どんなに素敵だとしても、長い歴史から見ればそうでもなかったりする。
やはり人の評価基準はパッとは決められない。
なんだか少し、安心した。
「おほほ、あなたは話していて楽しくなるから、いずれ沢山の友達ができるわ」
彼女は目を丸くして、ほっぺが赤くなった。
はは、やっぱり可愛い。
「癸子様、林命婦ですよ。」
肌が白い、おそらく美しい女性がやってきた。
えっと、林命婦·····?
「舞子様!ようこそおいでくださいました!」
あ、平安時代だから、女性の名は隠すべきか。
そして、この美しい女性はあまり舞子と親密ではないから、林命婦と言うってことね。
「癸子、今日もまたお見合いなの?」
舞子は、うっとりするような、でも、幼さが残る、甘えた猫のような声だった。
「え、ええ、そうよ。」
そういえば、舞子はお見合いの日に来ている。
なぜだろう。
暇じゃないのに。
「大変ねぇ、でも、いくら嫌でも、私がいないと御相手様に会えないくらいの人見知りは変えた方がいいわ。

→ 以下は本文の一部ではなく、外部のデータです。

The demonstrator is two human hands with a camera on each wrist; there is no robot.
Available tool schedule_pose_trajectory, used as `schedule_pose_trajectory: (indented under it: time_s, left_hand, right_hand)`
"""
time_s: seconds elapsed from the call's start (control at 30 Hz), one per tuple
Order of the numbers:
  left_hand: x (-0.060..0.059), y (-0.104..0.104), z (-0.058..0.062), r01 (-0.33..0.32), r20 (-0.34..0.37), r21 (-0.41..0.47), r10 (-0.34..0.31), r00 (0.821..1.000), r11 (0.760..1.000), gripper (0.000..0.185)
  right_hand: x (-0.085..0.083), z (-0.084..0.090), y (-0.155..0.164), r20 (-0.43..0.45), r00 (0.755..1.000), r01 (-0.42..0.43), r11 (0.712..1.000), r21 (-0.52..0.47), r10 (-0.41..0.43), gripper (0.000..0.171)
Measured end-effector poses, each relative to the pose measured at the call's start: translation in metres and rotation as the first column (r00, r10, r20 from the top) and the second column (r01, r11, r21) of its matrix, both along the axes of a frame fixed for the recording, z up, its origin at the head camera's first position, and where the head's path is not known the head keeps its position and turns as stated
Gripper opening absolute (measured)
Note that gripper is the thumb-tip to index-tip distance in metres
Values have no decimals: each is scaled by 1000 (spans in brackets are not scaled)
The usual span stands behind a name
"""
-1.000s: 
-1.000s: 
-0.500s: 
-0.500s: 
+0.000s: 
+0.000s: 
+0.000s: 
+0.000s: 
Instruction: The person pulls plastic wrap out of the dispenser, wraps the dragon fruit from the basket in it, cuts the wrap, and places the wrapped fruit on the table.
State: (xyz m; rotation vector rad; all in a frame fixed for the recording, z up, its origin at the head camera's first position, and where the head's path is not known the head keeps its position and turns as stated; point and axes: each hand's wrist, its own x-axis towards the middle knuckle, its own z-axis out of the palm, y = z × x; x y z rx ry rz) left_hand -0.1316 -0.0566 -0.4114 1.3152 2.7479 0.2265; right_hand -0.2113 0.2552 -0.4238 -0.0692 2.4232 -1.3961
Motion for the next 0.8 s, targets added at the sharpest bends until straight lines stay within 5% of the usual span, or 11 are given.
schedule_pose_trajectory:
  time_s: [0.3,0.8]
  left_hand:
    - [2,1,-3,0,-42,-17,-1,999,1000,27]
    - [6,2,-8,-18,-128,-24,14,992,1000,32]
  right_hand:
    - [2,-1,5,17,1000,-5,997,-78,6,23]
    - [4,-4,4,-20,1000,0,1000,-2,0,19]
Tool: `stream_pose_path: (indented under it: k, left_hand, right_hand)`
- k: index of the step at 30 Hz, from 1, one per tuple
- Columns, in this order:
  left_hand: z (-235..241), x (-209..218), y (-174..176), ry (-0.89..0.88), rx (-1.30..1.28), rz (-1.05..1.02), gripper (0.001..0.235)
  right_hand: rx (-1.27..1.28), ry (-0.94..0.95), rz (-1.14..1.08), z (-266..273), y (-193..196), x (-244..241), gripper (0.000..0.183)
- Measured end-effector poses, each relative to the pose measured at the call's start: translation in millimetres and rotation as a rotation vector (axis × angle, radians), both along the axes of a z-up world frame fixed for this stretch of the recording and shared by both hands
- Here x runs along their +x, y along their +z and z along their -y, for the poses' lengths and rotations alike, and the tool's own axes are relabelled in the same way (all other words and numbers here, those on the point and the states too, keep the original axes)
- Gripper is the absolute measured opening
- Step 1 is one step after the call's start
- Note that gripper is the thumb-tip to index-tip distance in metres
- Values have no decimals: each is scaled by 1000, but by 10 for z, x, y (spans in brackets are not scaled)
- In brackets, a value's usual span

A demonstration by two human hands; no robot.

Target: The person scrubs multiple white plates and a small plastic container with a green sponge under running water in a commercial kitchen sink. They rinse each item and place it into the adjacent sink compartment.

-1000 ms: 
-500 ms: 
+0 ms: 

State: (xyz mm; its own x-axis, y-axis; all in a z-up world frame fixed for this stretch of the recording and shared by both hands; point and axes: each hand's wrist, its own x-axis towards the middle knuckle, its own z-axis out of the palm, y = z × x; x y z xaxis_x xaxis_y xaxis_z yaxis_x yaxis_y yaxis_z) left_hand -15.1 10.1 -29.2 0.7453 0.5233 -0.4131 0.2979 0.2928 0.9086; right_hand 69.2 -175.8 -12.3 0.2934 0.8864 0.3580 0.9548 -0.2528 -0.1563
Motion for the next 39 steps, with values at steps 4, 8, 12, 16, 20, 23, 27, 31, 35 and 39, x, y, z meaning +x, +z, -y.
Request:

」
へえ、私、人見知りなのか。天然かと思ったけど、以外と空気を読みすぎるのかもね。
にしても、癸子は良い友達がいるのか。いいな
「うるさいわね。だけど、あなたの言う通りだわ...。今日こそ治さなくちゃね…」
林命婦を連れてきた女房が小麦色の肌の子に耳打ちをして、2人は立ち去った。
「あーら、珍しいこと。この癸子様が性格を治すのね!」
舞子は冗談めかして、甲高い声を出した。
以外とお茶目?いや、公の場ではきっと違うのよね。
風が吹いた。
この人は信じれる...かな。
結埜香はひとつの考えを思いついた。
私はここで過ごすのに、あまりにも情報が少なすぎる。
私と同じような生活をしている舞子に頼れば、もしかしたらここに馴染みやすくなるかも。
でも、こんなことして、悪いこととか裏切られたら...
いや、仲間は必要よね。
とりあえず、私の体験をただの物語として、彼女に聞かせてみよう。
その反応をみて、また決めればいい。